> [AVAILABLE DATA]:
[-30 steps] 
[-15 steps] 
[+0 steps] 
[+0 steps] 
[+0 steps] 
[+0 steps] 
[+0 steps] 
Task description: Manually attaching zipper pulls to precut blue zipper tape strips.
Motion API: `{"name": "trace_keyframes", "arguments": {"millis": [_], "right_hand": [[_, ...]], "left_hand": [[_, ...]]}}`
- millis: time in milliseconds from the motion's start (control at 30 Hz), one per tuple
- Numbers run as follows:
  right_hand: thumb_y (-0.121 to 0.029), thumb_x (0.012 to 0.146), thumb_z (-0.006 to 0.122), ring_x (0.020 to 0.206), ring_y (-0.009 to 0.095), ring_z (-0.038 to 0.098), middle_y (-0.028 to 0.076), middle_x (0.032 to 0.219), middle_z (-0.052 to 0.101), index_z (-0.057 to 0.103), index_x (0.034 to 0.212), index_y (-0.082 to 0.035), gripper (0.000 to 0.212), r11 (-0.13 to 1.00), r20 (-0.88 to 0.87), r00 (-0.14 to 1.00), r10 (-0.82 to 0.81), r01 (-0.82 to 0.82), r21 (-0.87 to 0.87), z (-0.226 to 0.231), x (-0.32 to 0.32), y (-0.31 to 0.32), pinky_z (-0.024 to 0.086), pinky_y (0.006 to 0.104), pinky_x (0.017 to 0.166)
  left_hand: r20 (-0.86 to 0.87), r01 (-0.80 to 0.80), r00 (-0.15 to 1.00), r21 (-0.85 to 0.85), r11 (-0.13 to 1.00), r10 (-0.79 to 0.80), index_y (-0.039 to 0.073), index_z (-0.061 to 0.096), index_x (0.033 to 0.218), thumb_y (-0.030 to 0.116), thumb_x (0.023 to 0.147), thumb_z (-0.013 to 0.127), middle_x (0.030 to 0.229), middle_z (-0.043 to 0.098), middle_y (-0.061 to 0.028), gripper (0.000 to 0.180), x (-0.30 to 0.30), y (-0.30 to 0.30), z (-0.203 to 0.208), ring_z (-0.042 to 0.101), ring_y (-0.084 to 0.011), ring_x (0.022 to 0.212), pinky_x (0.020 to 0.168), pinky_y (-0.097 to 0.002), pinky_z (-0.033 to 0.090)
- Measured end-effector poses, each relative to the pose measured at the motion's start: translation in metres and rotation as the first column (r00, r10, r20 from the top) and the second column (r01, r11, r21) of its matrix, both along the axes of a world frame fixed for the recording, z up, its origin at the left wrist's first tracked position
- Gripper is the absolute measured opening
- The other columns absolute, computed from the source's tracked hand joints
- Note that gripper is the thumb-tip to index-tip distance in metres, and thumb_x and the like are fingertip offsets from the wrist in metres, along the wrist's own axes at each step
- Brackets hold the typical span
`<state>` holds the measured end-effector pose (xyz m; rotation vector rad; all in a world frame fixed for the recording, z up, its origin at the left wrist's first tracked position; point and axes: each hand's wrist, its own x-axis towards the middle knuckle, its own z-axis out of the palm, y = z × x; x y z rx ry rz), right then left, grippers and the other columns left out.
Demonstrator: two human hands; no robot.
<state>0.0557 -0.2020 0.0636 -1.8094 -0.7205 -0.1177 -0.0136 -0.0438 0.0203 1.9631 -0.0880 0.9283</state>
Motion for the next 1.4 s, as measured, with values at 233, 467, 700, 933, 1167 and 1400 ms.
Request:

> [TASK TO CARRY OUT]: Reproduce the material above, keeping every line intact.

> [RESULT BELOW]:
[-30 steps] 
[-15 steps] 
[+0 steps] 
[+0 steps] 
[+0 steps] 
[+0 steps] 
[+0 steps] 
Task description: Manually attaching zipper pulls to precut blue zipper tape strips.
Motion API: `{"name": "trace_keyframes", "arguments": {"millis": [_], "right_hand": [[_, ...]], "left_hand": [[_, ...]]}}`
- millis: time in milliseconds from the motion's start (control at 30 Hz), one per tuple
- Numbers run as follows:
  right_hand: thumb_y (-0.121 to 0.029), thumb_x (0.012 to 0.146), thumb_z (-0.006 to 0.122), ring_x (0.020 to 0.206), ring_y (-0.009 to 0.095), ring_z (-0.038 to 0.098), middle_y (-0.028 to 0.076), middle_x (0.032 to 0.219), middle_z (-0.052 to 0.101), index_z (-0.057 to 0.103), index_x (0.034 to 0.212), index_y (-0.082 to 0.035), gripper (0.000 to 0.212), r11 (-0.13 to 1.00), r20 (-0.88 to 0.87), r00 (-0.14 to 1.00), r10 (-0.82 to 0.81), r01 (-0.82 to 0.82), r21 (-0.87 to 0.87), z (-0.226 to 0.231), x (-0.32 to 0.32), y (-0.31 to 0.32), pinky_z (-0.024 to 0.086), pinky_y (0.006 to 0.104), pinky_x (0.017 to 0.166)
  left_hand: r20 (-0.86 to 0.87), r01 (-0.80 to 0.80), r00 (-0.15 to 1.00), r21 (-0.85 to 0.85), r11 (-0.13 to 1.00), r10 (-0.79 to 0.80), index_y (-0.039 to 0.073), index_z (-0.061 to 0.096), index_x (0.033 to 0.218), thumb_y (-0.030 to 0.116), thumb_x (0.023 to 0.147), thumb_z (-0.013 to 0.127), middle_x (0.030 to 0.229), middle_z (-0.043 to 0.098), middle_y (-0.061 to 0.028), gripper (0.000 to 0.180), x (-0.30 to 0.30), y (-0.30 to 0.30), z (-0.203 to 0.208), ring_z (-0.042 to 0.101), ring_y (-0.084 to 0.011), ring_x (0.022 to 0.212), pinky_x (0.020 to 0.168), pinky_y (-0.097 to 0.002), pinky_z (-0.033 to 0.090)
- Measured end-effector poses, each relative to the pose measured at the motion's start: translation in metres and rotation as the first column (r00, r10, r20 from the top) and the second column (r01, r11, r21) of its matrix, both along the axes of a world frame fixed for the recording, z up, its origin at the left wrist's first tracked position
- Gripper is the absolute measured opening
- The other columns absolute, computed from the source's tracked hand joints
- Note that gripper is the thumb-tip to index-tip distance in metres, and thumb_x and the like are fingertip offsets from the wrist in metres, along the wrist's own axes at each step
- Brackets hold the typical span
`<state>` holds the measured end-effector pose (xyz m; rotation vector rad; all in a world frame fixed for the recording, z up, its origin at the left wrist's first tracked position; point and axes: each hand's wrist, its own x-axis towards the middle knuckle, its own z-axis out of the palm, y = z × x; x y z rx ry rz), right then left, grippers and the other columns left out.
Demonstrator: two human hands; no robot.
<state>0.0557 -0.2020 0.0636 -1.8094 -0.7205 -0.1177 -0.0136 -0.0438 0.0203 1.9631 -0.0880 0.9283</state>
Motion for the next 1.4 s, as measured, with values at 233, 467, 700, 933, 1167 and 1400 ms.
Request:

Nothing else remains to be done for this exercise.